Inspiré des outils de la NASA
Bien que des traitements existent depuis des années pour aider les patients à surmonter ce type de troubles, le fait d’y incorporer des jeux vidéo permet de soigner des patients particulièrement sensibles à ce type de support, les enfants surtout, plutôt que de proposer des traitements médicaux lourds. Le système est basé sur un logiciel développé par la NASA (National Aeronotics and Space Administration). À l’origine, cet appareil servait à l’entraînement des pilotes de chasse qui devaient rester en alerte pendant de longues amplitudes horaires tout en se comportant avec calme et sang froid pendant les moments de pression intense. Le CyberLearning Technology LLC est compatible avec les consoles de jeu PlayStation 1 et 2 de Sony, mais aussi avec la Xbox de Microsoft. Ceci permet de proposer le produit sur des supports et des jeux déjà bien connus des enfants et des familles.

Précautions d'utilisation
Cependant, les adeptes du système préviennent de la complexité d'utilisation de l'appareil et la part de risque qu'il faut prendre en considération. Margaret MacDonald, un médecin californien dont le fils souffre de déficit d’attention a commencé l’an passé à utiliser ce système pour son enfant. La thérapie a duré trois mois. Les séances étaient de 20 à 25 minutes, et ce, deux fois par semaine. Le résultat fut très positif, mais son jugement sur la méthode est contrasté: « Ce n’est pas quelque chose avec lequel vous pouvez jouer. Vous pourriez mal faire et provoquer chez le patient plus d’anxiété et d’irritabilité ».

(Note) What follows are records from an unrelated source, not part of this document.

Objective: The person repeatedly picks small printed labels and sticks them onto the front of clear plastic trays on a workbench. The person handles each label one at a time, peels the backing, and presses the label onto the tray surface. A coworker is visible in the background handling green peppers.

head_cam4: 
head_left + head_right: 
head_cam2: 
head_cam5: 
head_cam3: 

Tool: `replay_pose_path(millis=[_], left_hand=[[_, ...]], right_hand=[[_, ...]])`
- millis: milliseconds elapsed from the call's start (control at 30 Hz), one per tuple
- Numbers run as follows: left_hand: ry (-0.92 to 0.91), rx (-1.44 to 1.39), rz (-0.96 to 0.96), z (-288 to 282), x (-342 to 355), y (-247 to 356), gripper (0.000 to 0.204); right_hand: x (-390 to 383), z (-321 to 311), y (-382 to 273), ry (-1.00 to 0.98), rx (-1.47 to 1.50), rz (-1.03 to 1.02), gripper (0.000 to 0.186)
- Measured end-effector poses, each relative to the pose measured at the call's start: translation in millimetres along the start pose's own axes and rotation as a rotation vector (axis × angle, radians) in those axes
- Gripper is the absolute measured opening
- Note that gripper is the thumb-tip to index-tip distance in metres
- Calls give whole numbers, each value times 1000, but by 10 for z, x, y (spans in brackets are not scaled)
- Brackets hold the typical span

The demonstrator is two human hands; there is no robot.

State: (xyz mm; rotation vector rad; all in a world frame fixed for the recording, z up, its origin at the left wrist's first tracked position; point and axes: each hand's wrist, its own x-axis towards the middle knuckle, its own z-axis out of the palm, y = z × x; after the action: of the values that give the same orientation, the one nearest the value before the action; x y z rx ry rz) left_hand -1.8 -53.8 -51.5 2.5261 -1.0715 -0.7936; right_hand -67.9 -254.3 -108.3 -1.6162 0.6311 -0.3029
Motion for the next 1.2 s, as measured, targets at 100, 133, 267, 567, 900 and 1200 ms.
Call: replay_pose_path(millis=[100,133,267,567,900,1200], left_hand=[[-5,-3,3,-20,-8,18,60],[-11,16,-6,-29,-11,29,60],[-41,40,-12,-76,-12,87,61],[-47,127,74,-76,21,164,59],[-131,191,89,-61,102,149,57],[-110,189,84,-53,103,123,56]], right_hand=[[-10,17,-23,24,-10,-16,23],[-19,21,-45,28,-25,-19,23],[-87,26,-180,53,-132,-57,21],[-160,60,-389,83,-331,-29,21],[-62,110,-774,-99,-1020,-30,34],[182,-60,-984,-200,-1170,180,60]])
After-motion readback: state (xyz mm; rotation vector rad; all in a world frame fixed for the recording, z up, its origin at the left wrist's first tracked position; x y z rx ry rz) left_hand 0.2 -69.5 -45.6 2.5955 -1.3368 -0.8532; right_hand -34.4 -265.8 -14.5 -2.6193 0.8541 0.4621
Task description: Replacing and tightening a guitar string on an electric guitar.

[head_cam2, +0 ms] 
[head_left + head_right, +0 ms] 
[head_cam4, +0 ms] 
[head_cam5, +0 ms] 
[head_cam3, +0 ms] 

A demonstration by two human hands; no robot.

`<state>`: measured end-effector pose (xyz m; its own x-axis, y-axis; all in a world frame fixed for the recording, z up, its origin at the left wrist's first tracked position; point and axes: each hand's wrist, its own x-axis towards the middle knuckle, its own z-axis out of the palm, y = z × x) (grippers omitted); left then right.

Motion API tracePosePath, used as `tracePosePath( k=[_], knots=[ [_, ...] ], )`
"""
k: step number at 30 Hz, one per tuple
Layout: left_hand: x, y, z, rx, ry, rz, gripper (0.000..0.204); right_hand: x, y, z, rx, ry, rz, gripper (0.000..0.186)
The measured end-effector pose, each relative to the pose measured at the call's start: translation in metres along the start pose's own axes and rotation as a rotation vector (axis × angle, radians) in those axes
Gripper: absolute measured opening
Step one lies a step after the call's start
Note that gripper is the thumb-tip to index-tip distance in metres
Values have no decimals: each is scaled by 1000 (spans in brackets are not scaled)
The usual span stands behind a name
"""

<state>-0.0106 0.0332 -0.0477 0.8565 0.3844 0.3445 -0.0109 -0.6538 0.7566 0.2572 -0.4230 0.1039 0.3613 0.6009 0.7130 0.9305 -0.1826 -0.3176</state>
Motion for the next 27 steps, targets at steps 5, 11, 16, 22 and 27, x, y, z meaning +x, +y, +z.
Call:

Inquiétudes du corps médical
Par ailleurs, dans la communauté médicale, des voix s’élèvent pour critiquer ce programme. Pour le docteur Andrew Adesman, chef du département pédiatrique de l’hôpital pour enfant Schneider de New York, il faut relativiser l’efficacité de ce type de programme sur les enfants. « Nous avons des traitements très efficaces pour les enfants. Je suis assez inquiet pour ces parents qui choisissent des thérapies coûteuses et pas vraiment reconnues au lieu de thérapies qui ont fait leurs preuves ». De plus, les traitements classiques sont généralement pris en charge par les assurances médicales, alors que la neuro-rétroaction ne l’est pas. De fait, le CyberLearning Technology LLC est relativement onéreux. Car en plus de l’achat du matériel (584 dollars) un professionnel de santé est présent à chaque séance avec l’enfant, et ce, pendant toute la durée du programme, qui dure généralement six mois. Le coût de ces interventions peut monter à 2500 dollars. Souhaitons que si de tel systèmes se démocratisent, ils puissent être un jour accessibles au plus grand nombre.